The mark was not ink, nor scar, but something else—an intricate web of faint silver lines that glimmered faintly under moonlight. When he was younger, the village elders called it a curse. His mother, before she died, only told him one thing: "Never let others see its light."
By day, Liang Shen labored like any other youth. By night, he would climb the cliffs beyond the village and sit upon a weathered boulder, gazing at the stars. There was a pull in them, an ache in his chest he could not explain.
Tonight was no different. The harvest festival lanterns flickered far below, their laughter faint on the wind. Shen sat alone, eyes locked upon the heavens.

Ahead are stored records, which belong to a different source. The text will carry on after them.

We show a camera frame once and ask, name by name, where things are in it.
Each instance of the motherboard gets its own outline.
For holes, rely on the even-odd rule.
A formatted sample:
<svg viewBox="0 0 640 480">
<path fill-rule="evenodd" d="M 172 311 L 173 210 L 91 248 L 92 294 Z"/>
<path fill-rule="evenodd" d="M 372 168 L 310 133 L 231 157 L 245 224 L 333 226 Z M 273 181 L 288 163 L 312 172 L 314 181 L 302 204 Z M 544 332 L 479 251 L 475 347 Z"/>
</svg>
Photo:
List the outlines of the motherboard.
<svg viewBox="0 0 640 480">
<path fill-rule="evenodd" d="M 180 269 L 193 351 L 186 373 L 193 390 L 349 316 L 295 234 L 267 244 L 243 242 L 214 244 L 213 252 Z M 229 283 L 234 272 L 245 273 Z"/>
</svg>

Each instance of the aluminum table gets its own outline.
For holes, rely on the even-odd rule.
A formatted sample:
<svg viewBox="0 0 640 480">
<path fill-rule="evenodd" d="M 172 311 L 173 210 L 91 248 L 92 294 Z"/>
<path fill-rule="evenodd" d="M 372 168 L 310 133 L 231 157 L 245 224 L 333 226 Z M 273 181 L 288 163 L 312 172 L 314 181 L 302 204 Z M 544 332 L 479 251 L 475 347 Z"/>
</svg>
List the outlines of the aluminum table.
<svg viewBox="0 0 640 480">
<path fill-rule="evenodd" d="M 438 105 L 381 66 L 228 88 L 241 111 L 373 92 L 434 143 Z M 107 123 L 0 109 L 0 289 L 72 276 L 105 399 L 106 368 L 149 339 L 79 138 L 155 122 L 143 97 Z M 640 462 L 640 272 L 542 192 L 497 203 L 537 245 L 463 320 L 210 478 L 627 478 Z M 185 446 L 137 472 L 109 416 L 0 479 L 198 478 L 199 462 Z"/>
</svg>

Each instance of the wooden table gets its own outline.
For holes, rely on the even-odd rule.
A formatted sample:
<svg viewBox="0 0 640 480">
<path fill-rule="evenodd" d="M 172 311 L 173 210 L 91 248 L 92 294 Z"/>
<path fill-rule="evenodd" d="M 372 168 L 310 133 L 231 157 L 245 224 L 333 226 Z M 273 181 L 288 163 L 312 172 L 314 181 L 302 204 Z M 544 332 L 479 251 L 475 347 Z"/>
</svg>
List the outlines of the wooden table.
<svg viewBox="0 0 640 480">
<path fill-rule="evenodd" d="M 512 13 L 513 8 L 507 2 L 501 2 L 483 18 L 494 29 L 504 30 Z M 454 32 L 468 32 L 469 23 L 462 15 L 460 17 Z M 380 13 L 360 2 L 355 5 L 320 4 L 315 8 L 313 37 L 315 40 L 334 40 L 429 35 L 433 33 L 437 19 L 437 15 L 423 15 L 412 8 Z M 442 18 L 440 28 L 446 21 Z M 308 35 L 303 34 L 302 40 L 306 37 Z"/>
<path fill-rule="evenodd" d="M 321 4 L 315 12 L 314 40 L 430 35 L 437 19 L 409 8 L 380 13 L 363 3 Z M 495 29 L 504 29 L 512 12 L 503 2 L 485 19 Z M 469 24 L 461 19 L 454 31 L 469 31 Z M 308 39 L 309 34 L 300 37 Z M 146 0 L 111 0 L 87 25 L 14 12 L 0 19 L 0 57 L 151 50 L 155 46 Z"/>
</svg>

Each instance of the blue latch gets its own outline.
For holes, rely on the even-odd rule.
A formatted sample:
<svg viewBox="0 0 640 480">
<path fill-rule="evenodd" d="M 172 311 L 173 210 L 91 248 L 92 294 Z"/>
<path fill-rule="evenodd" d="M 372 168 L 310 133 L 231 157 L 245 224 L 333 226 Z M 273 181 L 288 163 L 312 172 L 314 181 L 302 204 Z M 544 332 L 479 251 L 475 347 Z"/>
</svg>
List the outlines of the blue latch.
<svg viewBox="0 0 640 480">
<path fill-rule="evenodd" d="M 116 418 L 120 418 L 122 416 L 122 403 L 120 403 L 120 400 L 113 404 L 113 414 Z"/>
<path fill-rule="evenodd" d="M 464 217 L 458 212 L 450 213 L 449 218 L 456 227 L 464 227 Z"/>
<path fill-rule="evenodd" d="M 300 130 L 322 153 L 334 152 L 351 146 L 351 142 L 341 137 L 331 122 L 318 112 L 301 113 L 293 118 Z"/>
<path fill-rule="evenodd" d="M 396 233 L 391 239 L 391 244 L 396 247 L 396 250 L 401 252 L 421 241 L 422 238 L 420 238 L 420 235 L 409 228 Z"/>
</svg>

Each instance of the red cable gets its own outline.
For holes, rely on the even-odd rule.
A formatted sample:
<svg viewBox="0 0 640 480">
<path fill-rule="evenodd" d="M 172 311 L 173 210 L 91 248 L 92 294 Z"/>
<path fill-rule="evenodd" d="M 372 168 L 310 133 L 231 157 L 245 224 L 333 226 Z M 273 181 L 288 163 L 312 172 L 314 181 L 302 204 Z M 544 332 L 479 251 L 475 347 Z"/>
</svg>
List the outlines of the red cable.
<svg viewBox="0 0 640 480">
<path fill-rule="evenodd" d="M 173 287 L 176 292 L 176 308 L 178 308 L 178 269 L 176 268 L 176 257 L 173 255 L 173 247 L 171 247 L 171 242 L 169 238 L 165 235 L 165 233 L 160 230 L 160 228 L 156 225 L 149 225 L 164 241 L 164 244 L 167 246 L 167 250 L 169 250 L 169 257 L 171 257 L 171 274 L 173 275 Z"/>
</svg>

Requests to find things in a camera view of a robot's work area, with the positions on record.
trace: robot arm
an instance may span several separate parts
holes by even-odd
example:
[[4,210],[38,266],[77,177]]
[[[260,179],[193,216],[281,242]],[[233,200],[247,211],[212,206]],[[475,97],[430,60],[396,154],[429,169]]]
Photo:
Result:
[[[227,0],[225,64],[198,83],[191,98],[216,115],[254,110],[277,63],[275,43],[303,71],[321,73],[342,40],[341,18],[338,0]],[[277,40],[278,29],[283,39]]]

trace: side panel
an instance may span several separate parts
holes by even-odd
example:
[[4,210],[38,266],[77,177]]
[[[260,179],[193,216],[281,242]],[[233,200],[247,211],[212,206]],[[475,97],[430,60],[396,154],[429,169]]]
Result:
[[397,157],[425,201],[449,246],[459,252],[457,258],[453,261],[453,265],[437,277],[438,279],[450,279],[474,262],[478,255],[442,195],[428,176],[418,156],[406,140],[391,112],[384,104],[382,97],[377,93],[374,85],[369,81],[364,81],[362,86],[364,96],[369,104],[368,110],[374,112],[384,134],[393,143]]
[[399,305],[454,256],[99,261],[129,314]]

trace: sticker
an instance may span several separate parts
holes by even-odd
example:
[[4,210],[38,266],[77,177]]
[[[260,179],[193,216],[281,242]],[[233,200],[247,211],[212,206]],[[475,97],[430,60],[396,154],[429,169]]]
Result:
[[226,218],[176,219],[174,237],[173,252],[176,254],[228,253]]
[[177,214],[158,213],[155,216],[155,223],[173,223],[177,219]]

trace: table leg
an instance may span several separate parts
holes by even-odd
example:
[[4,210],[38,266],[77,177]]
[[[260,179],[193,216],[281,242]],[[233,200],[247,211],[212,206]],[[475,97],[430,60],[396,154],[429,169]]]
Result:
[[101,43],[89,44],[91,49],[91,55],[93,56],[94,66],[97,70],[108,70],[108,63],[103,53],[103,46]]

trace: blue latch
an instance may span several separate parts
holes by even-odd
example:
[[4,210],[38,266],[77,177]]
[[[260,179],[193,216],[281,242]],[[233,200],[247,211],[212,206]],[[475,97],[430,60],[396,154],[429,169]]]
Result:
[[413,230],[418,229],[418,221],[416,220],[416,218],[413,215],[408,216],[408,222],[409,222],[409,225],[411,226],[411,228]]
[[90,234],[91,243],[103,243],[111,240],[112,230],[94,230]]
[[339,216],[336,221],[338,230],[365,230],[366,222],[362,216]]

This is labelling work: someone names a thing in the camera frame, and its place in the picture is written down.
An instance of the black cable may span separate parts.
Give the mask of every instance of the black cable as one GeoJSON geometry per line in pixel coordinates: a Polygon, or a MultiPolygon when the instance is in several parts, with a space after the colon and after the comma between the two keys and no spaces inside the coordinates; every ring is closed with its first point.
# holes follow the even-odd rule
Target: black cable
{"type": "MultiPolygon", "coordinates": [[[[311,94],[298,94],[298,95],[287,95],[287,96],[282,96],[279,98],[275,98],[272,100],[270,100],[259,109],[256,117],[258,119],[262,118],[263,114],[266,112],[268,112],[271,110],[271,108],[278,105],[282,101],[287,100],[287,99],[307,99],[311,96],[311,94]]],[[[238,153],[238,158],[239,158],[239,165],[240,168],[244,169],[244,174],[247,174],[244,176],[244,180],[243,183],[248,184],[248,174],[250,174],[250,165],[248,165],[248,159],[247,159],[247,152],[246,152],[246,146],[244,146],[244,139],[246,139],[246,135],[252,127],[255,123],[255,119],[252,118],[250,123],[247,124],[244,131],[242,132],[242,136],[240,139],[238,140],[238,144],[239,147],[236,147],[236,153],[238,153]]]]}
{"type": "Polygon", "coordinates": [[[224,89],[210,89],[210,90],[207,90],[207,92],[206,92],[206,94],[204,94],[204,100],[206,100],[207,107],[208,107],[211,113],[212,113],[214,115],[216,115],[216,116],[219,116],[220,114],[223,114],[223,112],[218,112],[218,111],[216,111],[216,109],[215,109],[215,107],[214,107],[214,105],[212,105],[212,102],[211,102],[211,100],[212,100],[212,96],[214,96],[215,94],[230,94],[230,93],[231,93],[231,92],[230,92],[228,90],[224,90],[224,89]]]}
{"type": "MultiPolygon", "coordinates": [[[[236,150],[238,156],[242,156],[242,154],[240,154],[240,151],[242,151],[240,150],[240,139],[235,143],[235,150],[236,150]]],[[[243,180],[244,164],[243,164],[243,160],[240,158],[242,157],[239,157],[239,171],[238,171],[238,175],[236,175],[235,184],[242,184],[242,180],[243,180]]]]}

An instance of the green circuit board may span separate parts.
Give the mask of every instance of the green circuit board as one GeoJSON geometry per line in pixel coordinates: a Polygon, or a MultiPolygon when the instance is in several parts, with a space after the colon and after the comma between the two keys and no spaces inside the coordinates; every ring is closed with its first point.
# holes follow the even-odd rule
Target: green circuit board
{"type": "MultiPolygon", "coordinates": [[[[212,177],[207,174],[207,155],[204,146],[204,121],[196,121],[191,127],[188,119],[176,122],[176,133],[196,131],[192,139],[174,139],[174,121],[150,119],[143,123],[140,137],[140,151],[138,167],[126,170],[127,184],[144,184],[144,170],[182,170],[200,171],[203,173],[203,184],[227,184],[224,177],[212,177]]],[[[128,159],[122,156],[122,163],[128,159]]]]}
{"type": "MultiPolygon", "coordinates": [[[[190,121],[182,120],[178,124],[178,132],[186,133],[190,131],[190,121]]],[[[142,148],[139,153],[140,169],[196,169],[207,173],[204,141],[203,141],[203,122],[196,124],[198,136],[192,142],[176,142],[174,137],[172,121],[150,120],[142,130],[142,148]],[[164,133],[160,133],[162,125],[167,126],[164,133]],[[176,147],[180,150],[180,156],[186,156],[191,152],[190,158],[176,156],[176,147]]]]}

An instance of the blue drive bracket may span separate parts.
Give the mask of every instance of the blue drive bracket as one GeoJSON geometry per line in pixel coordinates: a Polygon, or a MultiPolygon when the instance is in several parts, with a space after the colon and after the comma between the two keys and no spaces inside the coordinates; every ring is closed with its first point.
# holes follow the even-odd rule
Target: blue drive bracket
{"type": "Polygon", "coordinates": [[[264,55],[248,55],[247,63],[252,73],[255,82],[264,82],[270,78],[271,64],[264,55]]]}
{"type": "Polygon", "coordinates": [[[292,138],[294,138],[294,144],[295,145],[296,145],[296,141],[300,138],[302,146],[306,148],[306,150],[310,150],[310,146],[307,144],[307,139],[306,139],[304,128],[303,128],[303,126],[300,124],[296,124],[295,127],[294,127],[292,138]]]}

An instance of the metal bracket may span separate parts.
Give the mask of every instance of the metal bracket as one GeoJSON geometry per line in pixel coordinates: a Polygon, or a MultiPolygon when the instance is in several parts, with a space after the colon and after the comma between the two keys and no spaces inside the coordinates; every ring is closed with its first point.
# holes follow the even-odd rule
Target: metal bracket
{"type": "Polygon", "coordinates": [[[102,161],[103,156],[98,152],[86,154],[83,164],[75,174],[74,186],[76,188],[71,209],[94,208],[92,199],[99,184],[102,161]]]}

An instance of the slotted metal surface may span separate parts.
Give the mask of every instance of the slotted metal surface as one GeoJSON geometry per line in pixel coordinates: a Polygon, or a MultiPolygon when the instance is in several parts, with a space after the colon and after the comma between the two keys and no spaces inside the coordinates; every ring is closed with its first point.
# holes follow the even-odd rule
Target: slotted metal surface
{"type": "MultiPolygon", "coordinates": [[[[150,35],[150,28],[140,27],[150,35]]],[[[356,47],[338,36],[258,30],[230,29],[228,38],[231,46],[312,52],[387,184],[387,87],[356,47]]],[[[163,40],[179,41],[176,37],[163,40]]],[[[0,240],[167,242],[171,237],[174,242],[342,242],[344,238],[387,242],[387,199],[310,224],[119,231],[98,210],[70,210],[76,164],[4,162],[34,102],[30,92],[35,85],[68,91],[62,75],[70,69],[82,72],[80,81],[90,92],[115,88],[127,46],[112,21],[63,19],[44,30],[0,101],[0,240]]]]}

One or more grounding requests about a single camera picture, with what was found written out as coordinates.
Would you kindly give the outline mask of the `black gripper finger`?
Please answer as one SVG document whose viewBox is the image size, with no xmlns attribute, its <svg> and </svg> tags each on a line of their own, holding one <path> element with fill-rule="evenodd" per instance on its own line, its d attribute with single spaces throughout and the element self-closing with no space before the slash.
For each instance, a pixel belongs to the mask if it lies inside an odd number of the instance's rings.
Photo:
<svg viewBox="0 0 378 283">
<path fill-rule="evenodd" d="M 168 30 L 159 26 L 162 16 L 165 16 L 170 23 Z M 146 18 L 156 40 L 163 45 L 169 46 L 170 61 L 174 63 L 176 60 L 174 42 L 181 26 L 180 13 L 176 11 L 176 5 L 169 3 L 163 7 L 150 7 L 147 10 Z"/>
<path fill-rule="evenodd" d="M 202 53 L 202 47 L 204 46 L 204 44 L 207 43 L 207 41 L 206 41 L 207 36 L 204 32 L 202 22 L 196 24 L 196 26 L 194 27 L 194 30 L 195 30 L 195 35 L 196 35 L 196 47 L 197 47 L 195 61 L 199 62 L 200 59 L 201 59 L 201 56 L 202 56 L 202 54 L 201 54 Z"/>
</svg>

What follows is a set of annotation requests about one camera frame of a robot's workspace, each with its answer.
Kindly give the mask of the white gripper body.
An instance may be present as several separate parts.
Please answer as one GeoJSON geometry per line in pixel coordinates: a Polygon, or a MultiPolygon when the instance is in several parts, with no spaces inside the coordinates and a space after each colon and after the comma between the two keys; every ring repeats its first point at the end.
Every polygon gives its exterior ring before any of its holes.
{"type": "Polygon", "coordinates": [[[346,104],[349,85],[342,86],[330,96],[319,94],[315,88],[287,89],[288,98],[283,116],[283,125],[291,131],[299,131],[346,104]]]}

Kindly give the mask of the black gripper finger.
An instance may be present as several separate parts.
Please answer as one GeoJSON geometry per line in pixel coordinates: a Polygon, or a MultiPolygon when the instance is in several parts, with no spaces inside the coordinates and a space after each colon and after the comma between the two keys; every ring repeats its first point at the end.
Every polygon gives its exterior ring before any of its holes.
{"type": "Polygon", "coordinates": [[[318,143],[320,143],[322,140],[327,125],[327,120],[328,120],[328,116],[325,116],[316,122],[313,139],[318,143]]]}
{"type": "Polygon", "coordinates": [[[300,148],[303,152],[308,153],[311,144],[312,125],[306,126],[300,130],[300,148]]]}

Why do they feel so familiar? he thought. The constellations seemed to stir something in his blood, like a memory just out of reach. He closed his eyes—and for the briefest moment, he saw it.
A battlefield drenched in crimson light. The earth split open, mountains crumbled, and countless cultivators knelt in fear before a single figure standing above the clouds. A man wreathed in golden radiance, defiant even against heaven itself.
And in that moment, a voice thundered in Liang Shen's mind.
"Even heaven cannot erase me."
His chest burned. He gasped, clutching at the mark. It pulsed beneath his skin, lines glowing faintly in the darkness. Shen stumbled, nearly falling from the cliff. The vision vanished as suddenly as it came, leaving him trembling and cold.
"What… was that?" he
whispered, breath ragged.
No answer came. Only the whisper of the wind, carrying with it a chill that felt far too heavy for a summer night.
Shen dragged himself back down the cliff path, heart pounding. The festival fires glowed brighter now, the air alive with music and chatter. Children darted about with paper lanterns, and elders sipped rice wine with weathered smiles.
Yet Liang Shen could not shake the weight pressing upon him. He sat quietly at the edge of the crowd, silent as laughter echoed around him.
"Shen," Old Man Zhang called, the village chief with a back bent like a bowstring. "Why do you always sit alone? Come, drink. You're young. Tonight is for joy, not brooding."
Liang Shen forced a smile and bowed respectfully. "I'll join in a little later, Uncle Zhang."
The elder chuckled and waved him off, though his eyes lingered with worry.
As the festival carried on, Liang Shen slipped away. His chest still throbbed faintly, the mark's glow hidden beneath his rough tunic. He returned to his hut and lay awake on the straw mat, staring at the ceiling.
That voice echoed still.
"Even heaven cannot erase me."
Liang Shen did not know that tonight marked the first crack in the seal the heavens themselves had placed upon his soul.